Ilustrasi. Medcom.id/Mohammad Rizal.
Jakarta: Peneliti Pusat Kajian Antikorupsi Universitas Gadjah Mada (Pukat UGM) Oce Madril menilai koruptor yang mencuri dana bantuan bencana layak dihukum mati. Pasal 2 Ayat 2 Undang-Undang Nomor 31 Tahun 1999 tentang Tindak Pidana Korupsi mengakomodasi hal tersebut.
"Konstruksi hukumnya demikian.
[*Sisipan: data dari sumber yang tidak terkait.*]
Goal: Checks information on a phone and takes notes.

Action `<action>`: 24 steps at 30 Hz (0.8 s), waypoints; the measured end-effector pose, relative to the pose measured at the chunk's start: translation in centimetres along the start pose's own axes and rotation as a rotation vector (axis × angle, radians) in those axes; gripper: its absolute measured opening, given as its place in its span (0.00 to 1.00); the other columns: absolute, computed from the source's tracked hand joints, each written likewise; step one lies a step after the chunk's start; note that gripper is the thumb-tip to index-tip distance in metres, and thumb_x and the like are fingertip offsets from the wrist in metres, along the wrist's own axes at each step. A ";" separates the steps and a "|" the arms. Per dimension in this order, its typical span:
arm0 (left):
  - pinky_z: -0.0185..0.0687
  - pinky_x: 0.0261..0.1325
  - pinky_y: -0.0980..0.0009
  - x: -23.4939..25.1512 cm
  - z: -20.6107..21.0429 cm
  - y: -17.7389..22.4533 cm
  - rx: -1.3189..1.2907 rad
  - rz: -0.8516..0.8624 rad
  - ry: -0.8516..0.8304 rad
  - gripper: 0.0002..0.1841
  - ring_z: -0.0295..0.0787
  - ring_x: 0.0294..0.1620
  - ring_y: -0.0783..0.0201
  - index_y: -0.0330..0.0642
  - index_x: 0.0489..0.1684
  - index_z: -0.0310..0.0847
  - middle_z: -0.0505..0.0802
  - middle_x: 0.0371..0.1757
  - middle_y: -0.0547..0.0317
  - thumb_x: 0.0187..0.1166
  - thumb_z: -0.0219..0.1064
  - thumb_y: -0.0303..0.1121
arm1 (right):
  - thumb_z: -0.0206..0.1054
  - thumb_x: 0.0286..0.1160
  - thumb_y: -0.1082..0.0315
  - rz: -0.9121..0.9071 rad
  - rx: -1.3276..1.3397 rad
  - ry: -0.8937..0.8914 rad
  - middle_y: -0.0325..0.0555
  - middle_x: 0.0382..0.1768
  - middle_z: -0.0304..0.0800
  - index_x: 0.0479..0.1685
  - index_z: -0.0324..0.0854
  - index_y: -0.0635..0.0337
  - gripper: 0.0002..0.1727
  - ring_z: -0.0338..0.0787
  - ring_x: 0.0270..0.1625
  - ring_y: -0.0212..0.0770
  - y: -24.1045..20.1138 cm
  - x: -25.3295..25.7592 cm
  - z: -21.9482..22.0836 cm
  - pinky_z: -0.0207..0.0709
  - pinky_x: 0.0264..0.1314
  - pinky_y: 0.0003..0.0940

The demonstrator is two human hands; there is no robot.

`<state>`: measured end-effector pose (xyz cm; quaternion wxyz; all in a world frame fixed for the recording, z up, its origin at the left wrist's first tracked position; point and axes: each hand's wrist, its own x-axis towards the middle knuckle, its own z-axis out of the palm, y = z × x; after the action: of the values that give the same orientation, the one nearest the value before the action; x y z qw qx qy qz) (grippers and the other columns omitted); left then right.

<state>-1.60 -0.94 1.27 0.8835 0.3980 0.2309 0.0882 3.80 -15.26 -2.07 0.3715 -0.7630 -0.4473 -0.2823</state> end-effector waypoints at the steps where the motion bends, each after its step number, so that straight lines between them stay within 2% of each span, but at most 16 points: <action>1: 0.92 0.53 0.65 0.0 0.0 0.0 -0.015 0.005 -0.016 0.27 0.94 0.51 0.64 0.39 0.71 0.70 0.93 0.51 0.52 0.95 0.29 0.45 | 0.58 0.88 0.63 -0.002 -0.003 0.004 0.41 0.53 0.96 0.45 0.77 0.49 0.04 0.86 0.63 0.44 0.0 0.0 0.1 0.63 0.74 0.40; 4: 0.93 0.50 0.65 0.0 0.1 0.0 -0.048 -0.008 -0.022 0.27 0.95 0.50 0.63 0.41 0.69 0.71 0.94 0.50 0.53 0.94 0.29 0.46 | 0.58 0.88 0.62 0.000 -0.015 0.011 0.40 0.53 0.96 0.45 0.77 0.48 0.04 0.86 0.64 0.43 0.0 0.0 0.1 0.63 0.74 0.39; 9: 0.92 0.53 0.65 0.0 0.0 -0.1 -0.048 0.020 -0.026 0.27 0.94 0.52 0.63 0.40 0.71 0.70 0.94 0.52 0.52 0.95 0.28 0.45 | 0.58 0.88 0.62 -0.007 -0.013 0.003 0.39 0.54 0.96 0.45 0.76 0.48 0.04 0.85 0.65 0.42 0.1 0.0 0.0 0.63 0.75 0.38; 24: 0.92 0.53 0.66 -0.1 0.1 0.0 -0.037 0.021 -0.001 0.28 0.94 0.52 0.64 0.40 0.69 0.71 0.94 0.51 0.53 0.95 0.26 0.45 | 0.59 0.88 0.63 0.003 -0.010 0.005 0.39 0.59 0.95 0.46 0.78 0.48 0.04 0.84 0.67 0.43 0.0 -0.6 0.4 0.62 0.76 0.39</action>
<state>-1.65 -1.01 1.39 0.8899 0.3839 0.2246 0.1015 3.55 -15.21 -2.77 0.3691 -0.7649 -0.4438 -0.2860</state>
Mereka yang korupsi pada kondisi tertentu dapat diberikan ancaman hukuman lebih berat bahkan vonis mati," ujarnya melalui sambungan telepon dalam Editorial Media Indonesia, Selasa, 18 September 2018.
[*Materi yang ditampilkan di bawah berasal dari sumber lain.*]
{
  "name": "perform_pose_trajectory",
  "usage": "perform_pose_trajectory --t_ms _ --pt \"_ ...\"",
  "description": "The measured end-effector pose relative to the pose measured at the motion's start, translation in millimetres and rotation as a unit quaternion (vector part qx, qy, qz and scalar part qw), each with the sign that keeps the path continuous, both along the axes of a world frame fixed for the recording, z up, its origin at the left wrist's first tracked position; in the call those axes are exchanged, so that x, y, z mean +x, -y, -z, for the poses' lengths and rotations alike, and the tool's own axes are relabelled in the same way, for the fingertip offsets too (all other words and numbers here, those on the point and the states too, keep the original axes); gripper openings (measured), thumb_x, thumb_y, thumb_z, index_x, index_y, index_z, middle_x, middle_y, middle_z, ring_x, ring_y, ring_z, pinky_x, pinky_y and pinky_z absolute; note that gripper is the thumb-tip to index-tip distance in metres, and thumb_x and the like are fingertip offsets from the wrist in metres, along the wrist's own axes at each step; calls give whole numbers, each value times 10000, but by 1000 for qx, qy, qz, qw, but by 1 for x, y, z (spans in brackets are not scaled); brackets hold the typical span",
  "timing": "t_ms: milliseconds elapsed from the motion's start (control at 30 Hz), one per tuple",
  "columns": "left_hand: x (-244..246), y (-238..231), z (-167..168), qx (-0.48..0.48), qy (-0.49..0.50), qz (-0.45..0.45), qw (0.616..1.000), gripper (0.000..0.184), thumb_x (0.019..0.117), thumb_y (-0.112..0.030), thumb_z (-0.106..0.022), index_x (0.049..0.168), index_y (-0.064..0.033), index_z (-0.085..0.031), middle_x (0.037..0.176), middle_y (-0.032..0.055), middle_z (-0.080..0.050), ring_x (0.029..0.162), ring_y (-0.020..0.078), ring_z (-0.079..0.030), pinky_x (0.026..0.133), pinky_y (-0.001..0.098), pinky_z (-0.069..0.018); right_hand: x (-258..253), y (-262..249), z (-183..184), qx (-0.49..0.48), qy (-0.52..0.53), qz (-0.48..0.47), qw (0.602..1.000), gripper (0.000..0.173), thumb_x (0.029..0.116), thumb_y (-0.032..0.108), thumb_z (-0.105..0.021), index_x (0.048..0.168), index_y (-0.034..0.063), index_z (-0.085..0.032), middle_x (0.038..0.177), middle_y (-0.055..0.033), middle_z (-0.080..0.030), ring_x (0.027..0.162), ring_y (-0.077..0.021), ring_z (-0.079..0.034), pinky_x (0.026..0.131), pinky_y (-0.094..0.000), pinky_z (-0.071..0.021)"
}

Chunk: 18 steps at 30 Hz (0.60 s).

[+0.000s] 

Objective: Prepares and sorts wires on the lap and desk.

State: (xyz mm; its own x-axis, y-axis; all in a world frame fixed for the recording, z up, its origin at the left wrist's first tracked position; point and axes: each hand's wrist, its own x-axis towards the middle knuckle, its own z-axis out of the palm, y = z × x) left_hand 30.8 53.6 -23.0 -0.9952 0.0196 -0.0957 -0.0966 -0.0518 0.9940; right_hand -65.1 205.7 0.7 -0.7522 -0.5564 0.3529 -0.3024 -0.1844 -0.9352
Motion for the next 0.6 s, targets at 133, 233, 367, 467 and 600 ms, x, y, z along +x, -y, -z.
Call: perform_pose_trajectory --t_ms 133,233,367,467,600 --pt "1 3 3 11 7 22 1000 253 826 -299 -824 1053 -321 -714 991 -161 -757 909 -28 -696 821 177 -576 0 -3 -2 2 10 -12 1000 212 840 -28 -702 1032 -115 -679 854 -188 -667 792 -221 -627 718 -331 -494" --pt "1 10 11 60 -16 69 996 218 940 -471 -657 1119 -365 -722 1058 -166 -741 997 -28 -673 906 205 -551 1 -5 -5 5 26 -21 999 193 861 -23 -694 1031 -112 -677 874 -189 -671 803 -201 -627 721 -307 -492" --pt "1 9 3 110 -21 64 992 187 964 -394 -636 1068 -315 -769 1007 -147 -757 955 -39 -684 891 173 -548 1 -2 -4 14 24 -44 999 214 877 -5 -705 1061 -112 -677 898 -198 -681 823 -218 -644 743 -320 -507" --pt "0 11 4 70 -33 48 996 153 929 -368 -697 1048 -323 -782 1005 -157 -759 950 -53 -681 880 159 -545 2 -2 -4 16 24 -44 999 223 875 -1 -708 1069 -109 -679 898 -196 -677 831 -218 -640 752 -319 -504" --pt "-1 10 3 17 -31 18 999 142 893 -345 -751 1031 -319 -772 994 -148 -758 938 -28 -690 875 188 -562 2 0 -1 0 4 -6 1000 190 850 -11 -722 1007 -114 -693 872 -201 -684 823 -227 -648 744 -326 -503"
Oce mengatakan hukuman mati terhadap koruptor dijatuhkan jika dana yang dicuri berasal dari dana bantuan bencana, saat krisis ekonomi, atau pengulangan tindak pidana korupsi.
Meski diatur secara jelas sayangnya penegak hukum belum pernah menggunakan instrumen pidana mati itu untuk kasus korupsi. Paling maksimal hanya pidana seumur hidup dengan jumlah kasus yang masih bisa dihitung jari.
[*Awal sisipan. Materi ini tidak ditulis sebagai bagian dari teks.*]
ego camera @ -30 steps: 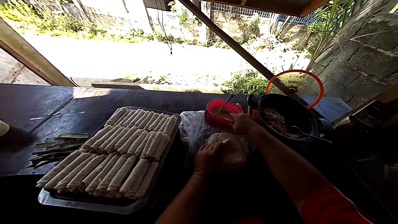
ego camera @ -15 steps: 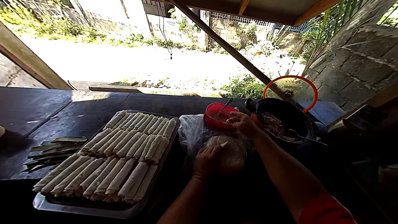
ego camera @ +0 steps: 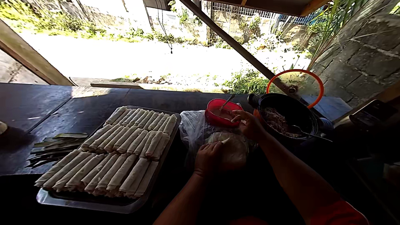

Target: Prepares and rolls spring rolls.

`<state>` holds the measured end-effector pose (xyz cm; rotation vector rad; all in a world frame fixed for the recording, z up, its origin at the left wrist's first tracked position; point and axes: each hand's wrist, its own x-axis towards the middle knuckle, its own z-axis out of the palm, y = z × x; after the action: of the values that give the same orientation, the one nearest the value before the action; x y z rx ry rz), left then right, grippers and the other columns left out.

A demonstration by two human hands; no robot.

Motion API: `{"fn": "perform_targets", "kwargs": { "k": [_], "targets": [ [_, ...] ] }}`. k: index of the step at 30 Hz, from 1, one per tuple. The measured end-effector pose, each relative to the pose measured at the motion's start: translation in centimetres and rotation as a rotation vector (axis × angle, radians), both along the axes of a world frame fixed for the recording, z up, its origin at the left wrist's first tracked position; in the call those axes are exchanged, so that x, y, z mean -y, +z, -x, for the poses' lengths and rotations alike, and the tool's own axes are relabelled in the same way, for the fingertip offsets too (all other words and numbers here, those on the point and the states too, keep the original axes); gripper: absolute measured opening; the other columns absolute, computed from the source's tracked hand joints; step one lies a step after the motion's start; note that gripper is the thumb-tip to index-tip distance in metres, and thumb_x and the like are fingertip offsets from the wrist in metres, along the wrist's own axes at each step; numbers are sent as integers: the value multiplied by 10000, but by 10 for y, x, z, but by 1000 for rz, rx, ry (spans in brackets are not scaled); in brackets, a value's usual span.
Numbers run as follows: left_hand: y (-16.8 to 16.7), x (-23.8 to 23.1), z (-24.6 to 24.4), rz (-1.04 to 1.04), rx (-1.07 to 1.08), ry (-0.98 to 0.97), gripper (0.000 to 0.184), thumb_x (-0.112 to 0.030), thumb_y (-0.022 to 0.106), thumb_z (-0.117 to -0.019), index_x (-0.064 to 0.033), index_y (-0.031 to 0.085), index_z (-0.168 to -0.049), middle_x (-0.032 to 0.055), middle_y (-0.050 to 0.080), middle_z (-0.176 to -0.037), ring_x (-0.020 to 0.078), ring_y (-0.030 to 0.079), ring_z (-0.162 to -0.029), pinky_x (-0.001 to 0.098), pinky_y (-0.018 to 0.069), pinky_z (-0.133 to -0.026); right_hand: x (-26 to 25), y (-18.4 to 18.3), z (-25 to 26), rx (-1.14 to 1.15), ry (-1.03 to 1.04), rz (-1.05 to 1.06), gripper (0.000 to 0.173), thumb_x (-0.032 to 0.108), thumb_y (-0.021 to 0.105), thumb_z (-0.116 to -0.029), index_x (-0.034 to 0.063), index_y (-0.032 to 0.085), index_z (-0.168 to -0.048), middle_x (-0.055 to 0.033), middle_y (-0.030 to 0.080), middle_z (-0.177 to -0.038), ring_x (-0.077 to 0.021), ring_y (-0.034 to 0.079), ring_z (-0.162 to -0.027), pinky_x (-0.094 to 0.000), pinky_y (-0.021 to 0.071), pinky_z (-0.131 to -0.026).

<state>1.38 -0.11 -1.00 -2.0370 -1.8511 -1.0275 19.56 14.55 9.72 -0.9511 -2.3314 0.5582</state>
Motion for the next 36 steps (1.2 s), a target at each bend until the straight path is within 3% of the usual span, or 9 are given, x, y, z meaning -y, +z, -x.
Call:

Lihat juga: Tersangka Suap Dana Bantuan Gempa Lombok Diperiksa Kejari Mataram
Oce menduga belum adanya penerapan pidana mati terhadap kasus korupsi lantaran adanya limitasi pada kondisi tertentu atau boleh jadi penegak hukum merasa hukuman mati terlalu berlebihan jika dibandingkan dengan nilai uang yang dikorupsi
"Tapi kan undang-undang tidak melihat seberapa besar nilai korupsinya melainkan dalam kondisi apa korupsi itu dilakukan," kata dia.
Menurut Oce perlu terobosan dan keberanian penegak hukum untuk menggunakan aturan tersebut sebab yang diperlukan untuk memberi pelajaran kepada koruptor ada efek jera.
Hukuman mati, kata Oce, akan membuat pelaku berpikir berulang kali untuk menyalahgunakan dana bantuan bencana untuk kepentingan pribadi kendati jumlahnya sedikit.
"Jangan hanya indah dalam tulisan tapi tidak terlalu bagus penerapannya. Kalau kondisi tertentu terpenuhi semestinya penegak hukum tak ragu menjatuhkan hukuman maksimal," jelas dia.